La famiglia è il luogo dove l’umanità è trasfigurata dall’amore e la grazia dello Spirito trasforma i nostri rapporti, rendendoli partecipi della grazia del Risorto. Tutti siamo, infatti, chiamati a percorrere la via nuova e vivente che è Gesù, facendo spazio allo Spirito e accogliendo, nella nostra fragile carne, la potenza di un amore che ci abita misteriosamente e gradualmente ci trasforma in tempio della gloria di Dio. Dobbiamo far diventare i nostri rapporti luoghi di resurrezione, perché non abbiamo altre strade di santità e di gioia, al di fuori della fedeltà alla nostra vita e alla vocazione che il Signore ci ha donato. Da quello che siamo dobbiamo partire per costruire e realizzare il disegno di Dio, è questa la strada che Gesù ci indica e che, con la forza del suo Spirito, dobbiamo percorrere, per essere veramente felici. Dare carne all’amore è quanto ha fatto Gesù e questa è la chiamata che il Signore ci dona, perché solo la nostra umanità è il vero tempio che Dio sceglie per rivelare la sua santità. È la nostra carne, vivificata dallo Spirito della resurrezione, la pietra scelta ed intagliata che costruirà la Gerusalemme celeste.

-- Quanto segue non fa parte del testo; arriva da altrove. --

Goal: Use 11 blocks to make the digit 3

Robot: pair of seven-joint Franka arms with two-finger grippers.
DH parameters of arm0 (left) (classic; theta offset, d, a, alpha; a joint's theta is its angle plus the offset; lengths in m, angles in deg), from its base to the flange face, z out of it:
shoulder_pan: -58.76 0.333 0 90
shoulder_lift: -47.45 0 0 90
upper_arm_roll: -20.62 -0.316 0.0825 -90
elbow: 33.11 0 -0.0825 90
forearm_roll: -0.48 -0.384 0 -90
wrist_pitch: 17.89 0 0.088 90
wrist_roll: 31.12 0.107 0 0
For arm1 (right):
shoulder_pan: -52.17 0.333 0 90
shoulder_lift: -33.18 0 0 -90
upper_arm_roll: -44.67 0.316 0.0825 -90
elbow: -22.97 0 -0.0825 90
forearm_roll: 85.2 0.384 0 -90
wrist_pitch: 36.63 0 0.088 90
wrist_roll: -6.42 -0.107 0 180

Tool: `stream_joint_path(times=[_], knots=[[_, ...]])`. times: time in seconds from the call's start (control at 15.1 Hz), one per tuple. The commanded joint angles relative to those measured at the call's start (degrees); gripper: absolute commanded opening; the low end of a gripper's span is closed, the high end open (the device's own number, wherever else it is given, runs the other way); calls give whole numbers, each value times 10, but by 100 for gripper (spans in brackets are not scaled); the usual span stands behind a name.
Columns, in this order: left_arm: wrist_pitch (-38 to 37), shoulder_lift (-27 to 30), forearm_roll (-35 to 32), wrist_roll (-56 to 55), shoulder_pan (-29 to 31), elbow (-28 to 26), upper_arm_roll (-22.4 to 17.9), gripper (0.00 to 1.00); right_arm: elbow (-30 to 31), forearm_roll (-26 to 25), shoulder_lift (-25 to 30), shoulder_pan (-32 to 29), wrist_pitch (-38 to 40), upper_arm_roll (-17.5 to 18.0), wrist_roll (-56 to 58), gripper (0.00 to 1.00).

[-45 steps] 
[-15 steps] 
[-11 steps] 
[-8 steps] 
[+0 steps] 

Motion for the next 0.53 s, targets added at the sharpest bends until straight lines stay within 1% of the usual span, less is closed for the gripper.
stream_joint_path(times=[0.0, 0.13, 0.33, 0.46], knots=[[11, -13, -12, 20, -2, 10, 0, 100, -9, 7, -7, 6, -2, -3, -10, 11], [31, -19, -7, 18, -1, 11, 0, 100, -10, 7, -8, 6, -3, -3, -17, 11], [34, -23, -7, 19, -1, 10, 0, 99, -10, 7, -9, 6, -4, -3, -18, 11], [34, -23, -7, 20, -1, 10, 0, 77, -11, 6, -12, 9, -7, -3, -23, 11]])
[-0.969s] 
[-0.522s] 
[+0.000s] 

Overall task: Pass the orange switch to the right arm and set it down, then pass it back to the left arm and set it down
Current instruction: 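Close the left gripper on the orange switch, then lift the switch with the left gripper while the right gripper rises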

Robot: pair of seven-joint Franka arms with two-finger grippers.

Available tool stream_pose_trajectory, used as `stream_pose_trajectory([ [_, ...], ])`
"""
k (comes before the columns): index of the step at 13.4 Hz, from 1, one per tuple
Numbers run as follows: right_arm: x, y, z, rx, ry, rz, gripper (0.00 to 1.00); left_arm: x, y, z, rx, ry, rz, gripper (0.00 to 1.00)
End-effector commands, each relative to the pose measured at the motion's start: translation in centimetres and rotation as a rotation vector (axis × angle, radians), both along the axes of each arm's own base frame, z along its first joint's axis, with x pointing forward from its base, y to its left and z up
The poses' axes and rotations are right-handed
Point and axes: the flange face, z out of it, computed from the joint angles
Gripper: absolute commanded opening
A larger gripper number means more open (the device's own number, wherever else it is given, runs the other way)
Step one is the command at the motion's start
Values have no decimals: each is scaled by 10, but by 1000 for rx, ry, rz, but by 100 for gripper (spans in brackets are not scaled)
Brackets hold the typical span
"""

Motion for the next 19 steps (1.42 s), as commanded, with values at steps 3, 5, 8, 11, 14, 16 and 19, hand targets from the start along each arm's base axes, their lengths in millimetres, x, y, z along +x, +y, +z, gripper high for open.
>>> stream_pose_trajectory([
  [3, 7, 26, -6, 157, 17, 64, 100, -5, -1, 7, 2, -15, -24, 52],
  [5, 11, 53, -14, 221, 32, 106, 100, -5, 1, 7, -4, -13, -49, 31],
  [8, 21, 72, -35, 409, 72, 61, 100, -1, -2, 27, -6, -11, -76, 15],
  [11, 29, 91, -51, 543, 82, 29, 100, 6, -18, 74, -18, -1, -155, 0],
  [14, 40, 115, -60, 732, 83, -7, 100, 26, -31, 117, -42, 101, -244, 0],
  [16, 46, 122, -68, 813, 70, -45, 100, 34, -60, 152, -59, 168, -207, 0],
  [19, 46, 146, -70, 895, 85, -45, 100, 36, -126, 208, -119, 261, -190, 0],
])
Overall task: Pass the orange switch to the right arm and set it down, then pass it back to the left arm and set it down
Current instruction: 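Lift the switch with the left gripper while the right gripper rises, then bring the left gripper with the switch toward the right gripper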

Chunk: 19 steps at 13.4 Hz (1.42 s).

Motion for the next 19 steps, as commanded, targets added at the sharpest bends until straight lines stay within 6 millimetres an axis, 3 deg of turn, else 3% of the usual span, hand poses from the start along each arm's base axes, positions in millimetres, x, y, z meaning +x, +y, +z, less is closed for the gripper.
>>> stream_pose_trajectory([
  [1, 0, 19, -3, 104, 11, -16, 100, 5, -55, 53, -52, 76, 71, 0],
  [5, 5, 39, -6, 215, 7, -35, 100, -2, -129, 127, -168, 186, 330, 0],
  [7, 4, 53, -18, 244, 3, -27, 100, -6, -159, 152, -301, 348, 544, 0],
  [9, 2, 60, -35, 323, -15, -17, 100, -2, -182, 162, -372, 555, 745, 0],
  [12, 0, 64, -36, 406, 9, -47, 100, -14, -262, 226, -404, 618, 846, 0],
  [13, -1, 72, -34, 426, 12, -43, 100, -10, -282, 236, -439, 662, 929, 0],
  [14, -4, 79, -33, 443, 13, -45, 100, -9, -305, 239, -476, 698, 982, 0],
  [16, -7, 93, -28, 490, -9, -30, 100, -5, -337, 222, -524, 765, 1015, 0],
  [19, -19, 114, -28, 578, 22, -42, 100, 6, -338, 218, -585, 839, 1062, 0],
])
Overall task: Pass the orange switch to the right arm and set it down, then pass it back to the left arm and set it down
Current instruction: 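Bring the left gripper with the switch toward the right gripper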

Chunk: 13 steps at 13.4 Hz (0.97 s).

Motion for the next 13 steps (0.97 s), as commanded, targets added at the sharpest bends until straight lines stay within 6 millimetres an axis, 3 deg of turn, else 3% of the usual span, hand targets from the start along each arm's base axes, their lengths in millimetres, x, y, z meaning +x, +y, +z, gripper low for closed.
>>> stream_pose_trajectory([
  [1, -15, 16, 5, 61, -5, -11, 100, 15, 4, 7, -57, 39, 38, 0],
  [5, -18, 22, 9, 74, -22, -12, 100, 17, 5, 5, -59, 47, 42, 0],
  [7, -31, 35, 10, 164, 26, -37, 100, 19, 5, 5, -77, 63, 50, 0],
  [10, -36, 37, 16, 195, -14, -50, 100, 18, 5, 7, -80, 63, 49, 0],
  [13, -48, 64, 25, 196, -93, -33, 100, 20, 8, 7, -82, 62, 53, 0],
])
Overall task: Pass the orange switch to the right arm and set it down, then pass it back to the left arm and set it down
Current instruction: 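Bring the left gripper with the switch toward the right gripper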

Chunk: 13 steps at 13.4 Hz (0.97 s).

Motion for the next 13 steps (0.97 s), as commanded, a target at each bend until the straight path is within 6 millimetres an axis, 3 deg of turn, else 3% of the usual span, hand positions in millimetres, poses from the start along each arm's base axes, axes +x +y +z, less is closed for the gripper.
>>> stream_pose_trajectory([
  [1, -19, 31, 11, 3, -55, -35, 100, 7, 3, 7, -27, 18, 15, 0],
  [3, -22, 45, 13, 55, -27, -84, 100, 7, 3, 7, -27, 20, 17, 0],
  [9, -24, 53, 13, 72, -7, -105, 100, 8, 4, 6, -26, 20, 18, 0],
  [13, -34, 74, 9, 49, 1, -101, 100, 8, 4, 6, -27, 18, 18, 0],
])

La Pasqua di Gesù mostra che la via della croce conduce al Padre, perché la resurrezione è il segno che Dio non ha abbandonato il suo Figlio obbediente fino alla morte e lo ha strappato dalle catene degli inferi e che quanti come Lui accolgono una amore che conduce al dono totale non saranno confusi, né verranno lasciati soli. Al tempo stesso, poi, l’Ascensione dimostra che la strada tracciata da Gesù ha una meta ben definita e che il compimento di ogni umana speranza, del travaglio del nostro cammino di discepoli è la gloria del Figlio, a noi partecipata, per puro dono di grazia da parte della Trinità santa, a coloro che in terra hanno risposto all’amore e hanno seguito in tutto Gesù, offrendo se stessi e permettendo allo Spirito di rendere la propria carne cifra di una amore che tutto trasforma. Gesù, asceso alla gloria del Padre chiede a ciascuno di noi di essere testimone, con la vita, della potenza della Pasqua e di non aver paura di nulla, perché la nostra patria è nei cieli e lì Cristo ci ha preceduto e ci attende.